Por que o campeão vê portas fechadas
Mesmo com contrato longo, o holandês já comparou as novas regras de 2026 a “Mario Kart” e chamou o RB22 de “inumano de guiar”. Os resultados confirmam o descontentamento: nono lugar no Mundial de Pilotos e 119 pontos atrás da líder Mercedes, segundo dados oficiais da Fórmula 1.
Internamente, Verstappen perdeu dois pilares: Helmut Marko saiu, e o engenheiro Gianpiero Lambiase migrará para a McLaren em 2028. Sem estrutura técnica confiável, cresce o risco de ruptura contratual.

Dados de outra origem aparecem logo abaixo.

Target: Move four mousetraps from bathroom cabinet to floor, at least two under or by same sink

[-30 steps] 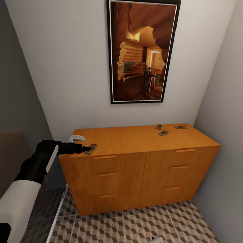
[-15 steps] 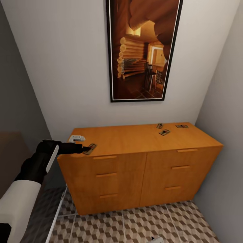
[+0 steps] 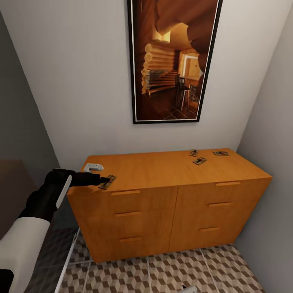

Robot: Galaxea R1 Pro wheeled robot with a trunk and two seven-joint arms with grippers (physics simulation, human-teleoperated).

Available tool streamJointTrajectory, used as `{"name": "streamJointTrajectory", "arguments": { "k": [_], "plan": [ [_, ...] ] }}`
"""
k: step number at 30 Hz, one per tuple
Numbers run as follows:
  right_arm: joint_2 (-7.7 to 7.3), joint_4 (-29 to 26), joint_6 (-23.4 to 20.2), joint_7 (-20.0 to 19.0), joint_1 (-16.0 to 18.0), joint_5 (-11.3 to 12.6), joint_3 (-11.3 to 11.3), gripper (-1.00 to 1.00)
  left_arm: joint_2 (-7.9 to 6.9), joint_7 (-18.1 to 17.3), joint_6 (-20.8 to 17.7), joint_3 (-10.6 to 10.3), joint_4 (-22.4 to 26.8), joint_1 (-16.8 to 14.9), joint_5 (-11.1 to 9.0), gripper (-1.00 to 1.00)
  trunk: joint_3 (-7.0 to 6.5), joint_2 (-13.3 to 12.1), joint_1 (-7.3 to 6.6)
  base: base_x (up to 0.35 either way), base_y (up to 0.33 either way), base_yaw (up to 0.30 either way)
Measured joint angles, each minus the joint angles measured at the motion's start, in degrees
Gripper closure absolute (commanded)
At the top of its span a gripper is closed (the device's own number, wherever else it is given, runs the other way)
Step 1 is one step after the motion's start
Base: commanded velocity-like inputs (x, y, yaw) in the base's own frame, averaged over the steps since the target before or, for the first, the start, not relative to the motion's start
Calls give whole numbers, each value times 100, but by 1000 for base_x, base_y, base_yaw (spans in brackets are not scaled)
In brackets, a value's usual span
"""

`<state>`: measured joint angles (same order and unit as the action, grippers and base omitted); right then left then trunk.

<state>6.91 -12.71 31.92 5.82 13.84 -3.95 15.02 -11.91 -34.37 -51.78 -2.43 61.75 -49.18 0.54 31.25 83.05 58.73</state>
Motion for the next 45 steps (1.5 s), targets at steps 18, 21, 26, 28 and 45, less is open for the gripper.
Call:
{"name": "streamJointTrajectory", "arguments": {
  "k": [18,21,26,28,45],
  "plan": [
    [42,9,-1,18,0,-26,14,-100,-202,-17,-202,-234,577,248,268,-100,0,0,0,0,0,0],
    [40,9,-1,18,0,-26,14,-100,-220,-12,-256,-226,673,245,285,-100,0,0,0,0,0,0],
    [39,9,2,18,0,-26,14,-100,-233,-8,-301,-214,834,244,297,-100,0,0,0,0,0,0],
    [39,9,4,18,0,-26,14,-100,-236,-8,-307,-212,898,245,299,-100,0,0,0,0,0,0],
    [38,9,3,18,0,-25,14,-100,-242,-7,-316,-209,1142,246,304,-100,0,0,0,0,0,0]
  ]
}}
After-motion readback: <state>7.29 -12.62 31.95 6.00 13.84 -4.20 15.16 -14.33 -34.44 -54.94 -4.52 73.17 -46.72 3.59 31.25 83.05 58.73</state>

“Não é tão simples para o Max pular fora agora. Mercedes, McLaren e Ferrari já estão completas”, alertou Martin Brundle na Sky Sports.
Impacto no mercado e números da crise
Se Verstappen realmente sair, a Red Bull abriria a maior vaga do grid desde a transferência de Lewis Hamilton para a Ferrari. O efeito dominó envolve cláusulas milionárias: em 2023, a consultoria Forbes estimou o contrato de Verstappen em US$ 55 milhões anuais, valor que poucas equipes suportam.
Historicamente, a Red Bull não ficava fora do top-3 de construtores havia 11 temporadas. O último colapso parecido ocorreu em 2014, quando a equipe somou apenas 405 pontos ante 701 da campeã Mercedes, mostram estatísticas da FIA.